Monday, August 11, 2008

tree of smoke by denis johnson

Denis Johnson is a poet. And he turns everything he touches (including the Vietnam war) into poetry.

From the rather astute New York Times review:
Johnson has always been an elusive figure, one of the last of the marginal masters. He’s not a recluse, but he’s not out humping his ego, either... More important, it has often seemed as if the books themselves — there have been six novels, a book of short stories and one of plays, three volumes of poetry and a collection of journalism — have bloomed spontaneously from the secret fissures that crisscross Americana: jail cells, bad neighborhoods, bus stations, cheap frame houses in the fields beyond the last streetlight. They’re full of deprived souls in monstrous situations, hapless pilgrims on their way to their next disaster. But unlike most books about the dispossessed, they’re original (how strange it feels to use that word these days, but it fits), and what’s more, deliriously beautiful — ravishing, painful; as desolate as Dostoyevsky, as passionate and terrifying as Edgar Allan Poe.

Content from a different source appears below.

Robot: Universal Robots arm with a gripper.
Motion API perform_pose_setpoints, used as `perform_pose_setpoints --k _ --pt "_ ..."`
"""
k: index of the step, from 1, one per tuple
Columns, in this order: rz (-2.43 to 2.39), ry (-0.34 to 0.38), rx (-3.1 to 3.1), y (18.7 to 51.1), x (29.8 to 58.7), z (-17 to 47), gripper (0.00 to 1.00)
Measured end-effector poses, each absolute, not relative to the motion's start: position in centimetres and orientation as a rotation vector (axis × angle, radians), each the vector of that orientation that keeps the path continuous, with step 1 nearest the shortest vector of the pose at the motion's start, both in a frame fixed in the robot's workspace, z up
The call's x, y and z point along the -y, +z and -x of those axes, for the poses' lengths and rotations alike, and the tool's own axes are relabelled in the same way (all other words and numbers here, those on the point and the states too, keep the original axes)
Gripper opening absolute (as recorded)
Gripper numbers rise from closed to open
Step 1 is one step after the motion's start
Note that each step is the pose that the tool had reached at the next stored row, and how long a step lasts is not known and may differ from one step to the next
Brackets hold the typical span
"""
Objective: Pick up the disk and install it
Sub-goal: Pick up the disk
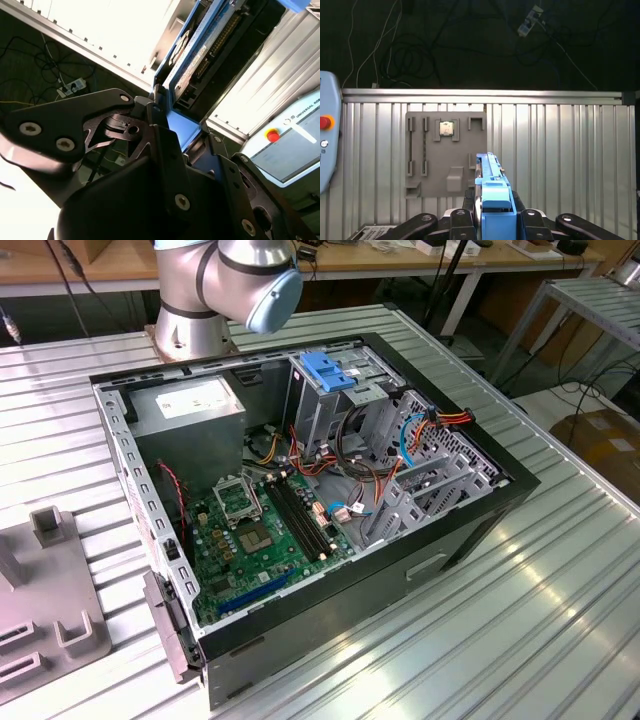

The story I, personally, like to tell about him takes place in Flagstaff when I was about 14 or 15. I recognized him from his dust jacket photo, standing beside me at a booksellers table outside the lecture hall where he was about to speak. I picked up a copy of Jesus’ Son, though I already had a well worn copy at home, and asked him to sign it. He refused at first. Because, he said, he didn’t want me reading it. “You’re too young for this. There are bad things in here. Not for little girls.” I said it was too late; I’d already read it twice over. He seemed simultaneously disappointed and pleased. He shook his head at me while he signed the title page. Made some comment I’ve now forgotten about corrupting small town youth. Told me to try and be more careful with what I read next.